Likewise, St. Francis’ renunciation of his father and embrace of Lady Poverty challenges all of us to a greater and more generous life of faith, but it doesn’t impose on us an obligation to give away everything we possess and become beggars. Much less does it justify others in taking what isn’t theirs on the grounds that “the saints didn’t cling to their possessions.”
There is a way of looking to the example of the saints, or of holding them up to others, that is not inspirational, but dysfunctional, just as there is a way of studying and “learning from” Aquinas that is not philosophical but anti-intellectual, or of quoting Scripture that isn’t a religious, but heretical.
We don’t become philosophers by memorizing Aquinas and slavishly adhering to whatever he said. We don’t become saints by copying Saints’ acts. We become philosophers by pursuit of truth, wherever we find it. We become saints by living (under grace) according to our own “best lights” and the mysterious promptings of the Holy Spirit in the unique situations we find ourselves in.

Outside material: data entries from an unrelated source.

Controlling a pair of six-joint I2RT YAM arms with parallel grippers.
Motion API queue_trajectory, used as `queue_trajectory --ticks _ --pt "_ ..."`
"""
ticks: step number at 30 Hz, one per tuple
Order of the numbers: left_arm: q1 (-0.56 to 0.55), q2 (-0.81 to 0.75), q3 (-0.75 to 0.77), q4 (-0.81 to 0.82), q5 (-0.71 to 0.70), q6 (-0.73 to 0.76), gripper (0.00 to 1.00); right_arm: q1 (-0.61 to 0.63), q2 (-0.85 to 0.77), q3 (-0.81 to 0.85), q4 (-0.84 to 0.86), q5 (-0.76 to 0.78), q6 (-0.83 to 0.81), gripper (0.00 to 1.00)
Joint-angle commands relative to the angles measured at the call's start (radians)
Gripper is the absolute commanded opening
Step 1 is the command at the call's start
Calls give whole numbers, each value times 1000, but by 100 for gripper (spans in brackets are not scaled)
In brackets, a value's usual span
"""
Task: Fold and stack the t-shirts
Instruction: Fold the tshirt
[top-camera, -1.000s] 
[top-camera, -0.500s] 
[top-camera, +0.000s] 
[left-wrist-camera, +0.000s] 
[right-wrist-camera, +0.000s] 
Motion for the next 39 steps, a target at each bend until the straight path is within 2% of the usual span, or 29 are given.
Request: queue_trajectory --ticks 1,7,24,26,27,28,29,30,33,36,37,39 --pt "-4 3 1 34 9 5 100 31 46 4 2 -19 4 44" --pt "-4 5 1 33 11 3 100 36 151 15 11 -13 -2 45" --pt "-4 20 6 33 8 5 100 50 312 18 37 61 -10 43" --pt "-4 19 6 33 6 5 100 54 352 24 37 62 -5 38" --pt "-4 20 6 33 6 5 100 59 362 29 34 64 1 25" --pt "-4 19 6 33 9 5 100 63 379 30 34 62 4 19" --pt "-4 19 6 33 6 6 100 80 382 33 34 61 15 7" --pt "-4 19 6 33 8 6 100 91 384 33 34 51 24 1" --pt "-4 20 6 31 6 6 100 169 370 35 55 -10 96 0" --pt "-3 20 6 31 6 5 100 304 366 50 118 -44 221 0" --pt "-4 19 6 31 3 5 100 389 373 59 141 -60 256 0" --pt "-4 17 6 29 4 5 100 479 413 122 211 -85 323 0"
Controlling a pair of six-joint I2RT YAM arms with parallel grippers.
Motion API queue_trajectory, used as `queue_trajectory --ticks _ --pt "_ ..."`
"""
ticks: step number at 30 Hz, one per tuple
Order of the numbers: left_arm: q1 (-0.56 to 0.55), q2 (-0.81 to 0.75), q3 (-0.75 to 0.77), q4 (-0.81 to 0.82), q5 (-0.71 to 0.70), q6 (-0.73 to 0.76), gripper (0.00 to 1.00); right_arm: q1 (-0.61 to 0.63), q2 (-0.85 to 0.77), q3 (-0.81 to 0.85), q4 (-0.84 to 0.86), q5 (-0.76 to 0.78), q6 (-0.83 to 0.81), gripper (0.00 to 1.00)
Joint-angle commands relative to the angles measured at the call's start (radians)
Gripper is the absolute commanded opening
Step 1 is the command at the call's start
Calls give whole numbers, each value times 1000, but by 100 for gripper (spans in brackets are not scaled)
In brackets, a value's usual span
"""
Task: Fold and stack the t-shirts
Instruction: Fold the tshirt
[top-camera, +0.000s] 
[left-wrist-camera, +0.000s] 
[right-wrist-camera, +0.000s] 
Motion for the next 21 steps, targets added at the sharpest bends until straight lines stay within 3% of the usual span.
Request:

Sometimes that will mean generous acts of self-denial; sometimes it may call for courageous acts of self-assertion. One moment the verse, “better to gouge out your eye than be cast in gehenna” smites our conscience; at another we are intimately consoled by the promise of vindication. Some moral circumstances call for us to give way; some for us to hold firm. “There is a time for sowing and a time for reaping what we sow. There is a time for war, and a time for peace…”
All of us, always, are called to "forgive trespasses against us". All of us, always, are called to love justice and seek what is right.
None of us, ever, should presume to know what another should do in questions that are addressed to his or her unique subjectivity.
In his encyclical, Spe Salvi, Pope Benedict, reminds the faithful that the grace of redemption is inseparable from justice:
Grace does not cancel out justice. It does not make wrong into right. It is not a sponge which wipes everything away, so that whatever someone has done on earth ends up being of equal value…Evildoers, in the end, do not sit at table at the eternal banquet beside their victims without distinction, as though nothing had happened.
“Unprincipled forgiveness” calls for reconciliation between persons to take place exactly “as though nothing had happened.” Those who have been wronged are pressured to drop their call for justice. Those who do wrong are encouraged to think themselves aggrieved unless the case against them is dropped. The question of the truth of the matter is disregarded as unknown, unknowable, and unimportant.
This is not Christian forgiveness. It is, at best, appeasement and détente, at worst abuse and dysfunction. It is the master/slave hermeneutic of the Fall masquerading as an angel of peace.
True Christian forgiveness is something much higher, much holier, and much harder to attain. It is not only compatible with a commitment to justice; it depends on it, as our Redemption depends on the cross of Christ, and our reception of grace depends on our repenting our sins.